▸ Task goal:
Write out, word for word, the part of the listing below that opens with the line containing "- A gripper" and closes with the line containing "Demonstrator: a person", keeping both of those lines and adding no others.

▸ Available data:
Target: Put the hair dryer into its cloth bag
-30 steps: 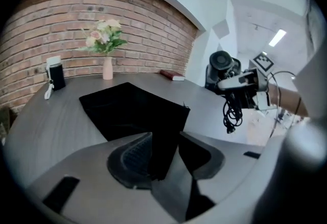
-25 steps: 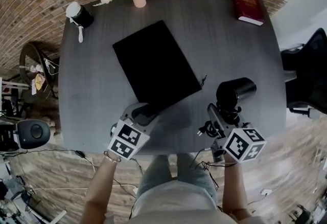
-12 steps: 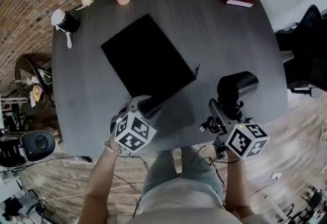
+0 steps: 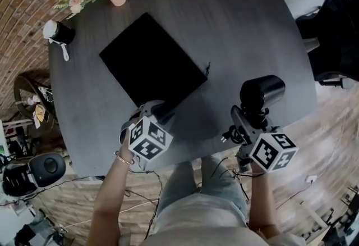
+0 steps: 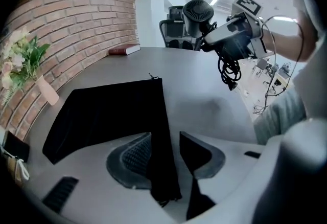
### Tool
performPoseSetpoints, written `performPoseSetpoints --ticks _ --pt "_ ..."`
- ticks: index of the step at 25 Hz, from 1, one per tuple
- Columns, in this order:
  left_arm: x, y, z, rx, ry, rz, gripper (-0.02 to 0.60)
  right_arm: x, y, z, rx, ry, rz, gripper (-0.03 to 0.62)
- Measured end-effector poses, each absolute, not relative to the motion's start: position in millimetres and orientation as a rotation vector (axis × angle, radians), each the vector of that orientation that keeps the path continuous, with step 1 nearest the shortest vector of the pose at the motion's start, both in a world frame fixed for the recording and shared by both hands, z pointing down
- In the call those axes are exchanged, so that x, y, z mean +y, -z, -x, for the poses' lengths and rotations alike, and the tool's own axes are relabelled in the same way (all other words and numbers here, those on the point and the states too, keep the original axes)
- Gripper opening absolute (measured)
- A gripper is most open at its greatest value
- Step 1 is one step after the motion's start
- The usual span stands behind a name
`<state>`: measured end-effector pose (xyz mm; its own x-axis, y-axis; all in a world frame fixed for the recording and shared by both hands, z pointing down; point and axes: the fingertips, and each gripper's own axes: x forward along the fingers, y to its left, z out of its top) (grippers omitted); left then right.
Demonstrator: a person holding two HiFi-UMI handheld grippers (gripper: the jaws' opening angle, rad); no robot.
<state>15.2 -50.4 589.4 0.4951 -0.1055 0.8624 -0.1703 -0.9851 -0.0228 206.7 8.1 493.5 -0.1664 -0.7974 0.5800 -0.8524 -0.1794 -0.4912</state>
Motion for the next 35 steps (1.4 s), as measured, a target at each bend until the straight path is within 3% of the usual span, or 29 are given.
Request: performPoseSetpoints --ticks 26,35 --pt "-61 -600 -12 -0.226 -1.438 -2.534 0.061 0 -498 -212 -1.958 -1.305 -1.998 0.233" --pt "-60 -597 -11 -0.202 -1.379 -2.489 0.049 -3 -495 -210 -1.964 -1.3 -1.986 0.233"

▸ Answer box:
- A gripper is most open at its greatest value
- Step 1 is one step after the motion's start
- The usual span stands behind a name
`<state>`: measured end-effector pose (xyz mm; its own x-axis, y-axis; all in a world frame fixed for the recording and shared by both hands, z pointing down; point and axes: the fingertips, and each gripper's own axes: x forward along the fingers, y to its left, z out of its top) (grippers omitted); left then right.
Demonstrator: a person holding two HiFi-UMI handheld grippers (gripper: the jaws' opening angle, rad); no robot.

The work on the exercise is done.